Le remboursement s'effectuera "au cours des trois prochaines années", a-t-il précisé.

Jusque-là, le comité avait indiqué que seuls 12.000 employés recevraient une enveloppe de 12,4 millions d'euros pour rembourser les frais illégaux payés par ces travailleurs.

En février, le Qatar s'est engagé à parachever une réforme du code du travail destinée à améliorer les conditions des deux millions de travailleurs migrants vivant sur son sol dans l'optique du Mondial-2022, en réponse aux critiques de l'ONG Amnesty International.

Riche émirat gazier, le Qatar a ainsi instauré un salaire minimum de 750 riyals (environ 185 euros) et accepté de travailler plus étroitement avec l'Organisation internationale du travail (OIT).

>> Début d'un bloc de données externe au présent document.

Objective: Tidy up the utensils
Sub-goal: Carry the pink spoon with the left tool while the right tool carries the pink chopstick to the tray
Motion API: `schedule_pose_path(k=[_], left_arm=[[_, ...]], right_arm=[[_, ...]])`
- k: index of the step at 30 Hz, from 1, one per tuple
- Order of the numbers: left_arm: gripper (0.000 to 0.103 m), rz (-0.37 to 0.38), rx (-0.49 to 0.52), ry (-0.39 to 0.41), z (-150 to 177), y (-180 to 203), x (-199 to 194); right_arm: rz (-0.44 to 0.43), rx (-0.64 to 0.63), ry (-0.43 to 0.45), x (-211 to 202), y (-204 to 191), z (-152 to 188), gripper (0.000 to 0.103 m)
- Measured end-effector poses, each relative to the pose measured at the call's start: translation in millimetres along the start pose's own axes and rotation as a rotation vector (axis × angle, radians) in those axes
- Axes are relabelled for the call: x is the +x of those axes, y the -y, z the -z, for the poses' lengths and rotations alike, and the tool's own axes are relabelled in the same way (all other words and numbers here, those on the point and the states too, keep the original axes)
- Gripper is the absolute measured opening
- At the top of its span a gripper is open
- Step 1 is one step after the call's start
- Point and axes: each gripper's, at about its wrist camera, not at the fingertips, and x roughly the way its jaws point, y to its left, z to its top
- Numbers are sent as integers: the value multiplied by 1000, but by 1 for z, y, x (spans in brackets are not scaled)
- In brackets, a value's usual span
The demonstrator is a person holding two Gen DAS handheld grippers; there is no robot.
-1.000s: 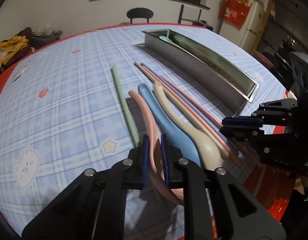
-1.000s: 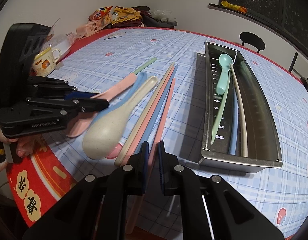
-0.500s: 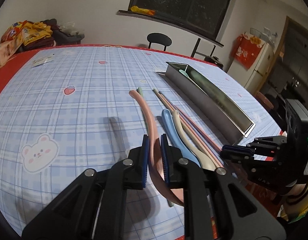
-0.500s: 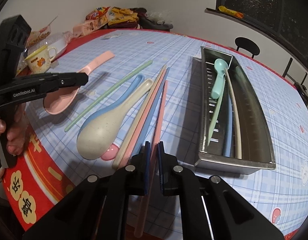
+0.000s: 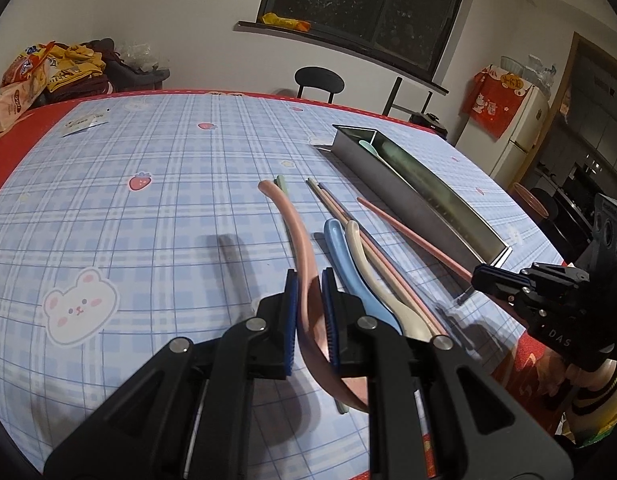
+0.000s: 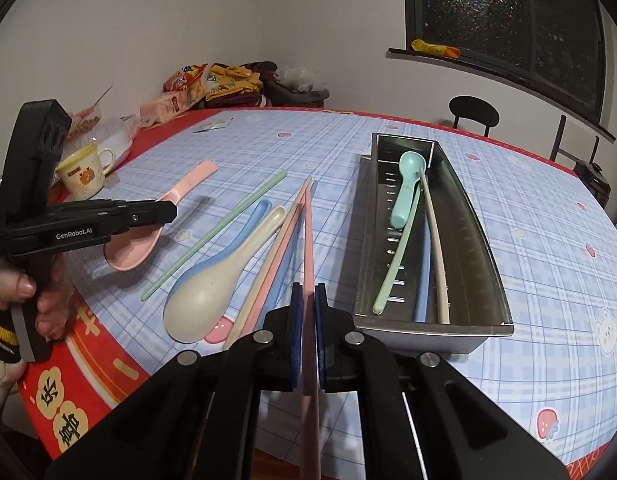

En avril, Doha a aussi annoncé l'abolition d'ici fin 2019 de son système controversé de visas de sortie qui oblige les travailleurs migrants à obtenir l'autorisation de leurs patrons pour pouvoir quitter le pays.

Dans un rapport publié en février, Amnesty avait jugé "difficiles" les conditions de vie et de travail pour "de nombreux travailleurs immigrés au Qatar".